━━━ Records to use ━━━

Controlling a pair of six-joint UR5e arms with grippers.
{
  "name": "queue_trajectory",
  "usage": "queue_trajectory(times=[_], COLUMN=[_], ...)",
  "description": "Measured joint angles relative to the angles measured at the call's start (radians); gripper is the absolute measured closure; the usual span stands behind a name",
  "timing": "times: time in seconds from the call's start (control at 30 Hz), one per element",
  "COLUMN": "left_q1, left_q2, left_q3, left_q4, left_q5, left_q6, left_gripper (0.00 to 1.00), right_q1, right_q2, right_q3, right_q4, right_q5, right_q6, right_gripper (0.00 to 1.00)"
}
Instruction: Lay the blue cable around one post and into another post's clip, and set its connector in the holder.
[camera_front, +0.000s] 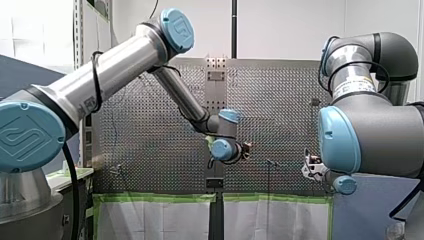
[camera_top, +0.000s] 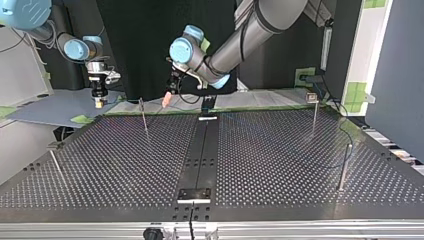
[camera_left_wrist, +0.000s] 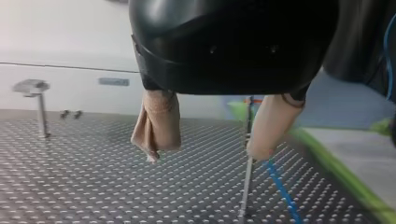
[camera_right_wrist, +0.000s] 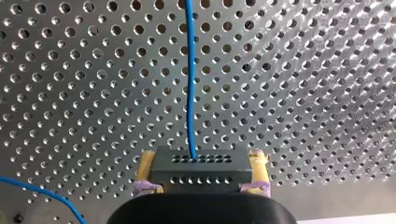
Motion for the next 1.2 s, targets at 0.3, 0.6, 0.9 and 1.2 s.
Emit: queue_trajectory(times=[0.3, 0.6, 0.9, 1.2], left_q1=[-0.036, -0.068, -0.032, 0.041], left_q2=[0.079, 0.166, 0.237, 0.311], left_q3=[-0.079, -0.166, -0.237, -0.311], left_q4=[0.028, 0.078, 0.041, 0.037], left_q5=[-0.073, -0.147, -0.202, -0.143], left_q6=[-0.052, -0.122, -0.191, -0.221], left_gripper=[0.00, 0.00, 0.00, 0.00], right_q1=[0.000, 0.000, 0.000, 0.000], right_q2=[0.000, 0.000, 0.001, 0.002], right_q3=[0.000, 0.000, 0.000, 0.000], right_q4=[0.000, -0.004, -0.006, -0.016], right_q5=[-0.001, -0.001, -0.001, -0.002], right_q6=[0.000, 0.006, 0.010, 0.020], right_gripper=[1.00, 1.00, 1.00, 1.00])
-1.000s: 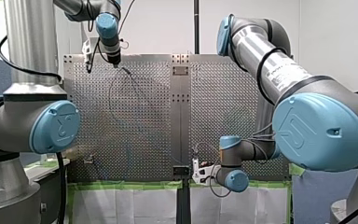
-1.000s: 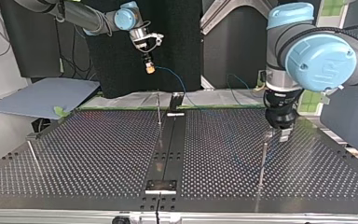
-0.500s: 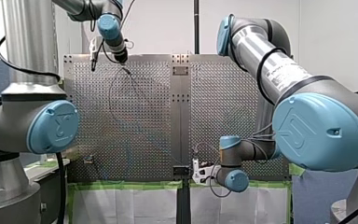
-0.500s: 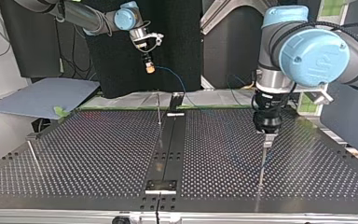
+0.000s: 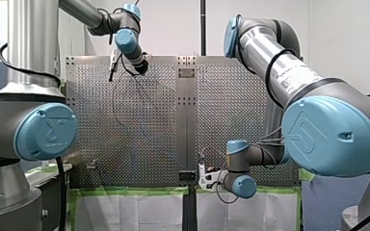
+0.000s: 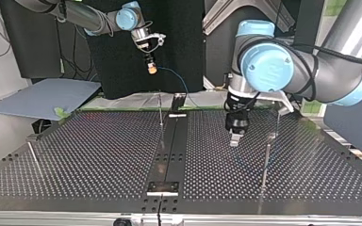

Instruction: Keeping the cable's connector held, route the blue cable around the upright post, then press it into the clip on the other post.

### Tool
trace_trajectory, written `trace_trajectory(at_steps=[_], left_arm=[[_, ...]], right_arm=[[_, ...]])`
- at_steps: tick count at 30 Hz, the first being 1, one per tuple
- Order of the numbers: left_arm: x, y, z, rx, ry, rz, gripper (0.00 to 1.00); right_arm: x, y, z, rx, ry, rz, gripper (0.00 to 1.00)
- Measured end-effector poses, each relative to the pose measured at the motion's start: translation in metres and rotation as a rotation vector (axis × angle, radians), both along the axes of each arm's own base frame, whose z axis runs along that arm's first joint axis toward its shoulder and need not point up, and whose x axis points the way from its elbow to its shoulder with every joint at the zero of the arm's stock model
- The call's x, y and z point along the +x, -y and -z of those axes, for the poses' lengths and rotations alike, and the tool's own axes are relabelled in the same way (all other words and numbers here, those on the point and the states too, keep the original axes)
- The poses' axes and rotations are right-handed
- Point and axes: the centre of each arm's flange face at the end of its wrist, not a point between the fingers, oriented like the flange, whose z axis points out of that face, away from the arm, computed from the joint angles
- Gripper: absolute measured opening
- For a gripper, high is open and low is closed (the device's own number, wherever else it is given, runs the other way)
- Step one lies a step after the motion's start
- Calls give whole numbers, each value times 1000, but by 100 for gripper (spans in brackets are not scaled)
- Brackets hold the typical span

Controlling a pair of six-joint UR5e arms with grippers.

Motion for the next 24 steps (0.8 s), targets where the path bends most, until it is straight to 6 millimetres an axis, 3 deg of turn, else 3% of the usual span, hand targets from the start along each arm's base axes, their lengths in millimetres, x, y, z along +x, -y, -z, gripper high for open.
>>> trace_trajectory(at_steps=[6, 17, 24], left_arm=[[12, 19, 27, 36, -3, -17, 98], [48, 13, 76, 125, -24, -122, 98], [59, 11, 78, 173, 20, -145, 98]], right_arm=[[0, 0, 0, -5, 2, 0, 0], [1, 1, -1, -7, 6, -4, 0], [1, 1, -1, -8, 7, -5, 0]])
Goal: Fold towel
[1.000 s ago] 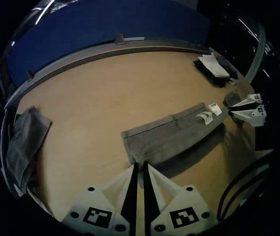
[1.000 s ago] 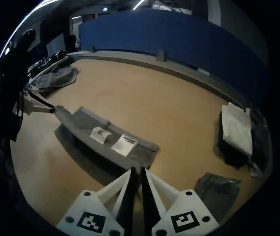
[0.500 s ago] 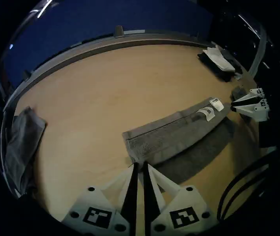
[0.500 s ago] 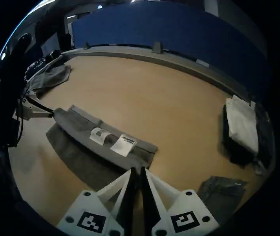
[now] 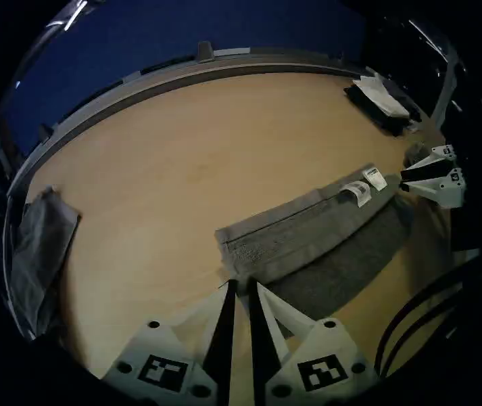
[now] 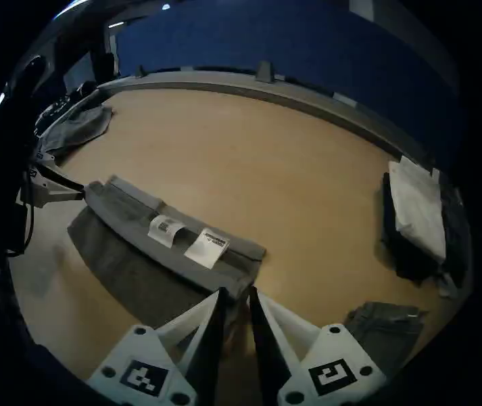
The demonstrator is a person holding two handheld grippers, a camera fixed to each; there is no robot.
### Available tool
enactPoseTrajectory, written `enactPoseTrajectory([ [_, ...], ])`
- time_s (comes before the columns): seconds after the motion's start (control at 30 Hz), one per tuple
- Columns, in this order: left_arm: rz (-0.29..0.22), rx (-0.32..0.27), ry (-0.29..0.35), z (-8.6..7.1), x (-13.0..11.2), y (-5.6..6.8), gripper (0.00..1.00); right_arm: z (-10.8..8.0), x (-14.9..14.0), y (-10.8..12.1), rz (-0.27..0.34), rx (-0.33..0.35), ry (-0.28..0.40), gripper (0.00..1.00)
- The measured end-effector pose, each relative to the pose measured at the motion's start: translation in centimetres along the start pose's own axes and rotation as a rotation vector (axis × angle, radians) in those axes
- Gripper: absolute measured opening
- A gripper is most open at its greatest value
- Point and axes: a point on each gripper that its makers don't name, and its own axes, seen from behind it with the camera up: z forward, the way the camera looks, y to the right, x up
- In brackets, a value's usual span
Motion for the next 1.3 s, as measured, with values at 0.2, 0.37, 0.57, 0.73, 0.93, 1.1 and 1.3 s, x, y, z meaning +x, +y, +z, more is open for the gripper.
enactPoseTrajectory([
  [0.2,0.002,0.025,0.000,0.6,0.1,-0.7,0.23,0.4,-0.1,0.8,-0.028,-0.040,-0.011,0.44],
  [0.37,-0.001,0.038,0.008,0.8,0.5,-1.2,0.26,0.8,0.3,1.3,-0.031,-0.071,-0.005,0.50],
  [0.57,-0.014,0.057,0.017,0.8,1.0,-1.9,0.33,1.0,0.8,1.8,-0.016,-0.096,0.006,0.61],
  [0.73,-0.030,0.071,0.028,0.7,1.4,-2.5,0.54,0.8,1.0,2.3,-0.007,-0.115,0.016,0.80],
  [0.93,-0.041,0.081,0.034,0.5,1.4,-3.0,0.73,0.7,1.4,2.6,0.007,-0.134,0.035,0.93],
  [1.1,-0.038,0.095,0.045,0.3,1.6,-3.4,0.86,0.5,1.8,2.9,0.007,-0.149,0.049,1.00],
  [1.3,-0.055,0.119,0.059,-0.1,2.1,-4.1,0.91,0.4,2.5,3.2,0.007,-0.166,0.067,1.00],
])
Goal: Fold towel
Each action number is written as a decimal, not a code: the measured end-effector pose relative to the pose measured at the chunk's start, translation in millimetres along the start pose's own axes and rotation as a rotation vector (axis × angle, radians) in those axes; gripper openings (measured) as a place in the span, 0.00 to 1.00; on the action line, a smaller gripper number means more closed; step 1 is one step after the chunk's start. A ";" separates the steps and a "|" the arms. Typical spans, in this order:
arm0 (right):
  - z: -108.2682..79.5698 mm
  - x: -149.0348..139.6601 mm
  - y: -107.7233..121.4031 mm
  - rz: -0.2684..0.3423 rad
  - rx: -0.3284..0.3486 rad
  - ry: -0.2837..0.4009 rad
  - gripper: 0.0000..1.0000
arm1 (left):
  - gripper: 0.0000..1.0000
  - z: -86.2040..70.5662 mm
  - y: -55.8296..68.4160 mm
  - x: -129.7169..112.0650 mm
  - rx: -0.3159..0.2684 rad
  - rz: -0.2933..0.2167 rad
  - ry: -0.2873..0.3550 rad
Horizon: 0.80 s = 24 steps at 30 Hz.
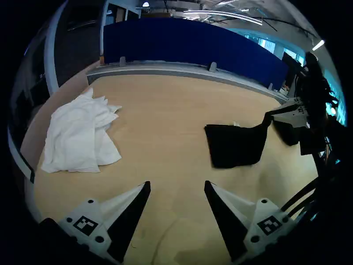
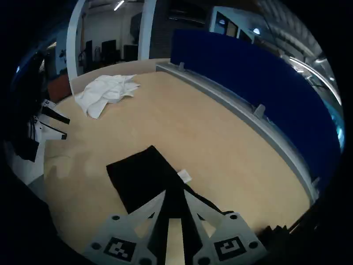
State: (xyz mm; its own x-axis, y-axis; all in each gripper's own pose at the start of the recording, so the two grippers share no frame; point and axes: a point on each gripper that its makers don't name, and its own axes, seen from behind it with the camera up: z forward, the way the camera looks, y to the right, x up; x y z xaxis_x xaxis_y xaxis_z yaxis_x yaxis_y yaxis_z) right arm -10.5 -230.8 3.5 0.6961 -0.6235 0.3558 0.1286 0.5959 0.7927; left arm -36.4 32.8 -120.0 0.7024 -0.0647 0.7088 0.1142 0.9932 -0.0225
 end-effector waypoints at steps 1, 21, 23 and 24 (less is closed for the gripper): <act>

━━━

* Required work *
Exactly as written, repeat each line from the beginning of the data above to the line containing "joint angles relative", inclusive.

* Answer to this problem *
Controlling a pair of six-joint UR5e arms with grippers.
{
  "name": "queue_trajectory",
  "usage": "queue_trajectory(times=[_], COLUMN=[_], ...)",
  "description": "Measured joint angles relative to the angles measured at the call's start (radians); gripper is the absolute measured closure; the usual span stands behind a name",

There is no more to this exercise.